■ **Required work**: For the word "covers", work out how many lines in the records below contain it and state that count alone.

■ **The records**:

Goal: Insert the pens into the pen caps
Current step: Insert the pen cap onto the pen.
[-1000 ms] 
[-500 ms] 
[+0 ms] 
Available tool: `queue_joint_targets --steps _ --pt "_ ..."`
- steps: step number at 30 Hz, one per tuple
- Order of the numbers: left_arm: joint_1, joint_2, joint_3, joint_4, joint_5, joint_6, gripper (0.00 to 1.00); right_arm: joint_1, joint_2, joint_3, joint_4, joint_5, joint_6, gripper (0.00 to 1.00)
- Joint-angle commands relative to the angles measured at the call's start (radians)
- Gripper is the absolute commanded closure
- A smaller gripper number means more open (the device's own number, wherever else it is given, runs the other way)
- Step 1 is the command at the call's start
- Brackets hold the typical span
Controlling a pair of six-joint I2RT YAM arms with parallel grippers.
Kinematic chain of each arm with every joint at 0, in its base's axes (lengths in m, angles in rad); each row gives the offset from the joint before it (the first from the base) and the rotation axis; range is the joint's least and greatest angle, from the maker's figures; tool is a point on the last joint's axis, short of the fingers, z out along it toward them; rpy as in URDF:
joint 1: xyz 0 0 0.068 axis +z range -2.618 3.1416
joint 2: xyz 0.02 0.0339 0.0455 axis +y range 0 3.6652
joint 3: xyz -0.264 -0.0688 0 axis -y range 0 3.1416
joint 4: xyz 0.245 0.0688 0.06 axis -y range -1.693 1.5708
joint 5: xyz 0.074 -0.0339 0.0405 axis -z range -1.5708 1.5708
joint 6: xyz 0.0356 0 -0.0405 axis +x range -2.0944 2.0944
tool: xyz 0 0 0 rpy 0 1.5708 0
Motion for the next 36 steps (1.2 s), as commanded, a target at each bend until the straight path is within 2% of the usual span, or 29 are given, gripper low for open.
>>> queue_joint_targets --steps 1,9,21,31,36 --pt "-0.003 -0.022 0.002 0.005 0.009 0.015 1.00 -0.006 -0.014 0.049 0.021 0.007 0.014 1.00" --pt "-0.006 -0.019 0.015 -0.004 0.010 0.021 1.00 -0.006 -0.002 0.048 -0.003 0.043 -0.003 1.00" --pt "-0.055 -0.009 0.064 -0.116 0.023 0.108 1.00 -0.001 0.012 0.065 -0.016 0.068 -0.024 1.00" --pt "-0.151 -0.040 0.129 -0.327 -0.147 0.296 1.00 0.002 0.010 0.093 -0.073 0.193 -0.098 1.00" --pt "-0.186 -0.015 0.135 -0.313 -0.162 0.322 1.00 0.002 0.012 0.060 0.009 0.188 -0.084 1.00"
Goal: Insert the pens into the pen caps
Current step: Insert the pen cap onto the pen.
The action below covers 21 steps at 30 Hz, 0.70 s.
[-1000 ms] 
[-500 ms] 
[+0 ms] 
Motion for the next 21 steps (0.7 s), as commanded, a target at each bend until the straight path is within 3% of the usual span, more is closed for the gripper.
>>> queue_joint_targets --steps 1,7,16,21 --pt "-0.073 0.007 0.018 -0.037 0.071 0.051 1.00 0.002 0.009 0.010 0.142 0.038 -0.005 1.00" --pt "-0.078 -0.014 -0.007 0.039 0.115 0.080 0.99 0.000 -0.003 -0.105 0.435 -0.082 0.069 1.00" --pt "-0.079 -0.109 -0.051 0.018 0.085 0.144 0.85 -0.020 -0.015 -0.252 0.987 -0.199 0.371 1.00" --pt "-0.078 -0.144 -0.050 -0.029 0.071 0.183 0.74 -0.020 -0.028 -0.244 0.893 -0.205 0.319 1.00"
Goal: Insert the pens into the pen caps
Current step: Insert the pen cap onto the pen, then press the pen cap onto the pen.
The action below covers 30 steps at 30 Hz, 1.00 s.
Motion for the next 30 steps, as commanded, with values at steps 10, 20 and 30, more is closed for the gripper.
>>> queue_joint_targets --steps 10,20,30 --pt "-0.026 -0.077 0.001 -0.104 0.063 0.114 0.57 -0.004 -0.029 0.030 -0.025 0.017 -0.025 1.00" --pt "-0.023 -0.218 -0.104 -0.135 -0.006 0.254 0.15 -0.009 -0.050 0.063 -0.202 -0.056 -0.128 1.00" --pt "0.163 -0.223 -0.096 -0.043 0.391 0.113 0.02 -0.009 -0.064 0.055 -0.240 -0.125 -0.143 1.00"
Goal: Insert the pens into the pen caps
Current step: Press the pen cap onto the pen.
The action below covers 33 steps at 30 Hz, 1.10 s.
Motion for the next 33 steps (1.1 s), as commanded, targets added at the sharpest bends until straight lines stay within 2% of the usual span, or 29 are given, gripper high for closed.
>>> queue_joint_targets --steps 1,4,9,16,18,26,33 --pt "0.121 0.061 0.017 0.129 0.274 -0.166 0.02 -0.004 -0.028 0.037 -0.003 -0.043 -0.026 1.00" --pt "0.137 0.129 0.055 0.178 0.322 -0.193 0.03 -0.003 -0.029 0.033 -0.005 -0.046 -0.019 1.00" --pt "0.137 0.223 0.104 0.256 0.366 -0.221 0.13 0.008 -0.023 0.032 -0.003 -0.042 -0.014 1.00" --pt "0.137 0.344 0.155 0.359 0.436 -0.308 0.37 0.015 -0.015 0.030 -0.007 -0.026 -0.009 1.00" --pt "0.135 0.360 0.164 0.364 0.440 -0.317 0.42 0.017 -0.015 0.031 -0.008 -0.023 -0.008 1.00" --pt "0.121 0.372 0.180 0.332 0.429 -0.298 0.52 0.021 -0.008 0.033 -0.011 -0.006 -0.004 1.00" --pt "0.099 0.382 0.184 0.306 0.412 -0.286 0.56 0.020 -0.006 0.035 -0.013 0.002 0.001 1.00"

■ **Solution to this problem**: 3